Puis, s’adressant à Tom et aux autres noirs:

«Mes amis, leur dit-il, nous allons brasser les vergues grand largue. Vous n’aurez qu’à faire ce que je vous dirai.

– À vos ordres, répondit Tom, à vos ordres, capitaine Sand.»

 

 

Chapitre X

Les quatre jours qui suivent.

 

ick Sand était donc le capitaine du Pilgrim, et sans perdre un instant, il prit les mesurés nécessaires afin de mettre le navire sous toutes voiles.

Il était bien entendu que les passagers ne pouvaient avoir qu’une espérance: celle d’atteindre un port quelconque du littoral américain, sinon Valparaiso. Ce que Dick Sand comptait faire, c’était reconnaître la direction et la vitesse du Pilgrim, afin d’en tirer une moyenne. Pour cela, il suffisait de porter chaque jour sur la carte la route obtenue, comme il a été dit, par le loch et la boussole. Il y avait précisément à bord un de ces «patent-lochs», à cadrans et à hélice, qui donnent fort exactement la vitesse pour un temps déterminé. Cet utile instrument, d’un emploi très-facile, pouvait rendre les plus grands services, et les noirs étaient parfaitement aptes à le manœuvrer.
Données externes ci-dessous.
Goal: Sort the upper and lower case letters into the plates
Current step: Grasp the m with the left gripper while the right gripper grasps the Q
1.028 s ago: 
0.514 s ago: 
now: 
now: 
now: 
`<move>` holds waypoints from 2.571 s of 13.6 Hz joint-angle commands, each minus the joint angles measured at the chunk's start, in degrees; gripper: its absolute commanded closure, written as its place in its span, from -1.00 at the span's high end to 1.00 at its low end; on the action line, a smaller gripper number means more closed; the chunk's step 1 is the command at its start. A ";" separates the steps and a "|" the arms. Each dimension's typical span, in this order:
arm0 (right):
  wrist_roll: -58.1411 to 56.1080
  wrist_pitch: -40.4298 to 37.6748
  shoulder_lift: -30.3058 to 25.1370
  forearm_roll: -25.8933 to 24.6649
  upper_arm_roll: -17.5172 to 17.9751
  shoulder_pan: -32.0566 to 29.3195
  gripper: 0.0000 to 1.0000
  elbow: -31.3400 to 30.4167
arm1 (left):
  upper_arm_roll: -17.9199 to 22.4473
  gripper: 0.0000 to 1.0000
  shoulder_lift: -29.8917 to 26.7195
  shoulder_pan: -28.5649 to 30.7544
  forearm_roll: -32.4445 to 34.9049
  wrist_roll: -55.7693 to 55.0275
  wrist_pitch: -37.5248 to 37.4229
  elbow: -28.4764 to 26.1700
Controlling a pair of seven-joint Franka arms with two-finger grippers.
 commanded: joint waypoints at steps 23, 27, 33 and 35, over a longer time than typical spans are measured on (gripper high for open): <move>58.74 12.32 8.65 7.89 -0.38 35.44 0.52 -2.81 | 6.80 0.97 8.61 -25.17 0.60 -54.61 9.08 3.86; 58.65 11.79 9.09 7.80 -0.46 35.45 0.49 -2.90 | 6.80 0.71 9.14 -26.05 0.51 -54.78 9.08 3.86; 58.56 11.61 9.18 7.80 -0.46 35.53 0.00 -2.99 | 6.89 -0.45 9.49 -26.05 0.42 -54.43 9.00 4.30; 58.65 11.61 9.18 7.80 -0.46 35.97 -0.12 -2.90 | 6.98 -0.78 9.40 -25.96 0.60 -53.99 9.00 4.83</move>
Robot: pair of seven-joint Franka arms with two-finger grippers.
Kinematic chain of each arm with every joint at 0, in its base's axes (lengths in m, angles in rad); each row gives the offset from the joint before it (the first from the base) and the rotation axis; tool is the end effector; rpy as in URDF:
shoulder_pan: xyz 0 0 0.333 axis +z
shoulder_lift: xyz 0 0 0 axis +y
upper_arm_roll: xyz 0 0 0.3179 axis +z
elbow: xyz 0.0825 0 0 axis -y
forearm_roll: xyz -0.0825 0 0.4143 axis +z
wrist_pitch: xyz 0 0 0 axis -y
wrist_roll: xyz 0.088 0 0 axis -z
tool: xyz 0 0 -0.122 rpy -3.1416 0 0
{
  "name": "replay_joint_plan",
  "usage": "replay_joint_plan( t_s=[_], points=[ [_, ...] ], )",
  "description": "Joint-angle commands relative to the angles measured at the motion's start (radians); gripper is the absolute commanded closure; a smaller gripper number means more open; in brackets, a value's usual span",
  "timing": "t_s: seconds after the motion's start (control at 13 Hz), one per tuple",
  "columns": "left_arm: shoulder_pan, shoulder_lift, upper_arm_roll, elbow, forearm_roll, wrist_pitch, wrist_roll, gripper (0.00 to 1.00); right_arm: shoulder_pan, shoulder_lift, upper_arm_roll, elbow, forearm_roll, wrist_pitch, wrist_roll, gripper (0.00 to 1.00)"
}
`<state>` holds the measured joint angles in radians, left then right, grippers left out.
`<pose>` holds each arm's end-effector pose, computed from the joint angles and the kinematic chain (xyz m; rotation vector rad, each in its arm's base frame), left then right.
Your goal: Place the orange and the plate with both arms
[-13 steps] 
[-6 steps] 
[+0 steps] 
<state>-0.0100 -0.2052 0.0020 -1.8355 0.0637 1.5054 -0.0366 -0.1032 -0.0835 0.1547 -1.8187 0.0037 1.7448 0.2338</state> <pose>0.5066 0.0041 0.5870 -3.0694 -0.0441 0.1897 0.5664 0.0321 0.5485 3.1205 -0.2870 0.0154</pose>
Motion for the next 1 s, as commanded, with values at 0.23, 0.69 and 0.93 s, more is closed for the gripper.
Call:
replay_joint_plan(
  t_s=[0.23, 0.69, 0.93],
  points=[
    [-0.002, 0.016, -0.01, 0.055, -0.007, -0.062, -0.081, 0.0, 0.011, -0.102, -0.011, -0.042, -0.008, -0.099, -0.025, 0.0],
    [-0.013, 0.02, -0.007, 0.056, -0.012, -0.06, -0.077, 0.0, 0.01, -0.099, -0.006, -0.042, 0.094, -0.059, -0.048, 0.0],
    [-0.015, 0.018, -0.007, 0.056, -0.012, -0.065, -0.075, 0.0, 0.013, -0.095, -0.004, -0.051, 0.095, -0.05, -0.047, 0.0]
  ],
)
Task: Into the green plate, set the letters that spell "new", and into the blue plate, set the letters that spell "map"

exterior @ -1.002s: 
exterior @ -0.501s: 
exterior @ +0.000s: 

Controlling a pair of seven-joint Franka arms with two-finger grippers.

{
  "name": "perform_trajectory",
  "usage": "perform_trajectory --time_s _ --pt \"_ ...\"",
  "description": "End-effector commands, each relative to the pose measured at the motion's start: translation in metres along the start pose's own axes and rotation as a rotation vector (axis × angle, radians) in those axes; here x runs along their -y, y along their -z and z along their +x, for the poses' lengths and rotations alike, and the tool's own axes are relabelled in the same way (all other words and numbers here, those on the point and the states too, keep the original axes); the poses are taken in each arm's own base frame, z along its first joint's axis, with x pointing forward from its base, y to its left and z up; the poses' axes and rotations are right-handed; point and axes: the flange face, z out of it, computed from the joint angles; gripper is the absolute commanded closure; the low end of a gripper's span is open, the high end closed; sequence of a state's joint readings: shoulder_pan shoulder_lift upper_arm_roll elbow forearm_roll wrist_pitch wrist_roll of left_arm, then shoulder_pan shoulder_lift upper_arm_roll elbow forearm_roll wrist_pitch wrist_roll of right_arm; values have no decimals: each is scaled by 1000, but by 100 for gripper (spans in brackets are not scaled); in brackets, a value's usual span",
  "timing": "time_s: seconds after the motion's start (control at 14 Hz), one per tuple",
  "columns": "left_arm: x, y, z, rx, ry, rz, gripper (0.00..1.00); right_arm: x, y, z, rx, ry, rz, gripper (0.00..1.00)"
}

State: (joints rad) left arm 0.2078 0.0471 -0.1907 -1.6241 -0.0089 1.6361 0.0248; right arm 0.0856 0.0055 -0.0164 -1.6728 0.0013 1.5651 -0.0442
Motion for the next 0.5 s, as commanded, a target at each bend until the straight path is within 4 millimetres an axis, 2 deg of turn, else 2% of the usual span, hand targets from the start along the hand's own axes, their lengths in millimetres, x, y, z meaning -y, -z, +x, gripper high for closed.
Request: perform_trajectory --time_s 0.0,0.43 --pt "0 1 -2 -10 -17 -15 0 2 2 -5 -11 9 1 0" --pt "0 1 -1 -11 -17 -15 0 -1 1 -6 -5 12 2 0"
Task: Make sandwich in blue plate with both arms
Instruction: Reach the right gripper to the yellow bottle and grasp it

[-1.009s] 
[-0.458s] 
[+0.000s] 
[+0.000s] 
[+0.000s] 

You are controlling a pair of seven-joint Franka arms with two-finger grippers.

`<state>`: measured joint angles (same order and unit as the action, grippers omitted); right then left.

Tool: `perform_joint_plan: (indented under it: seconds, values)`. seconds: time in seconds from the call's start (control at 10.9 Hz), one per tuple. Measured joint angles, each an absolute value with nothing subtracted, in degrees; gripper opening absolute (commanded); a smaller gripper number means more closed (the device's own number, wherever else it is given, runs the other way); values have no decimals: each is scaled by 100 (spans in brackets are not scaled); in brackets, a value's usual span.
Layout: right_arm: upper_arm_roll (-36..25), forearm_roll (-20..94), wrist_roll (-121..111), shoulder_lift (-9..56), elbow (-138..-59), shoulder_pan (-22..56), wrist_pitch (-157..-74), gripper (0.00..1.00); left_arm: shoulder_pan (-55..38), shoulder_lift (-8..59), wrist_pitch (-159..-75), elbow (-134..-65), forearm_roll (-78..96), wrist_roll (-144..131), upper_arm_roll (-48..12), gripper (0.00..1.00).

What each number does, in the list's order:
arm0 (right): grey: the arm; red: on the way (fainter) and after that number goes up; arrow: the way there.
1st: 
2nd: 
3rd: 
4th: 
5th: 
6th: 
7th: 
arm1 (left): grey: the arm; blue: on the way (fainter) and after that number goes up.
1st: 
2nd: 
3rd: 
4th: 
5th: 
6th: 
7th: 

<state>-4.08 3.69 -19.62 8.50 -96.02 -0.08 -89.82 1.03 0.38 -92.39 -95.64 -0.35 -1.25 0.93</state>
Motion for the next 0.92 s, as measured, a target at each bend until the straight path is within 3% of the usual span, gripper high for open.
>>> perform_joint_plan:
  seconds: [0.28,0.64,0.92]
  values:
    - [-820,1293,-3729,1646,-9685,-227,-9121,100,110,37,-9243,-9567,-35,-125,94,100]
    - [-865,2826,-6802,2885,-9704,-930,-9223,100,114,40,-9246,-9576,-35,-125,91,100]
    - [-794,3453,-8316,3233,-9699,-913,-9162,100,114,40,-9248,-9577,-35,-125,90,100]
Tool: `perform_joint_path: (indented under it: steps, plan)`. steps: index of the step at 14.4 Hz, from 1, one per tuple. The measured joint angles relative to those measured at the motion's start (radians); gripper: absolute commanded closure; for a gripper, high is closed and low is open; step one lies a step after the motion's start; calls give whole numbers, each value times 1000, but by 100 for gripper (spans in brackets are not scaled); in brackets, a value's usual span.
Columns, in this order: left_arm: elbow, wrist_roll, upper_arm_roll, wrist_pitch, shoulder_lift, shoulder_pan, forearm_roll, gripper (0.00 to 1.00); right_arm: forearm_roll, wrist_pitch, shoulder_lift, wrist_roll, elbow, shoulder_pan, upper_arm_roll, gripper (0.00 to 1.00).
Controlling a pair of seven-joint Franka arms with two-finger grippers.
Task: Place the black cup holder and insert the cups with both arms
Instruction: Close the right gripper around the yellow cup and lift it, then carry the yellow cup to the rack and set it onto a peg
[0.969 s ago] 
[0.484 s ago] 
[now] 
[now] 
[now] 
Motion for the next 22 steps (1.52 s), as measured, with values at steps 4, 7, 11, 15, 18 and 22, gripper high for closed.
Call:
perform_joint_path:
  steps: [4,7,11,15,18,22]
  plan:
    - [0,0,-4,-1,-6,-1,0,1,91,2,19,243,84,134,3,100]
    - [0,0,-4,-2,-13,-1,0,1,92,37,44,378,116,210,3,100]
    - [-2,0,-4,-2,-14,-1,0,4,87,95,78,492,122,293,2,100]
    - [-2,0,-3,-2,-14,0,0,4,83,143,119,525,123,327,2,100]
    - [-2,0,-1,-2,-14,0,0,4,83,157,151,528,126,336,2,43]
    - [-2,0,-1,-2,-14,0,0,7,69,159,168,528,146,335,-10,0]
Une seule cause d’erreur subsisterait, – les courants. Pour la combattre, l’estime eût été insuffisante, et les observations astronomiques seules eussent permis de s’en rendre un compte exact. Or, ces observations, le jeune novice était encore hors d’état de les faire.

Dick Sand avait eu un instant la pensée de ramener le Pilgrim à la Nouvelle-Zélande. La traversée eût été moins longue, et certainement il l’aurait fait, si le vent, qui avait été contraire jusqu’alors, ne fût devenu favorable. Mieux valait donc se diriger vers l’Amérique.

En effet, le vent avait tourné presque cap pour cap, et maintenant il soufflait du nord-ouest avec une tendance à fraîchir. Il fallait donc en profiter et faire le plus de route possible.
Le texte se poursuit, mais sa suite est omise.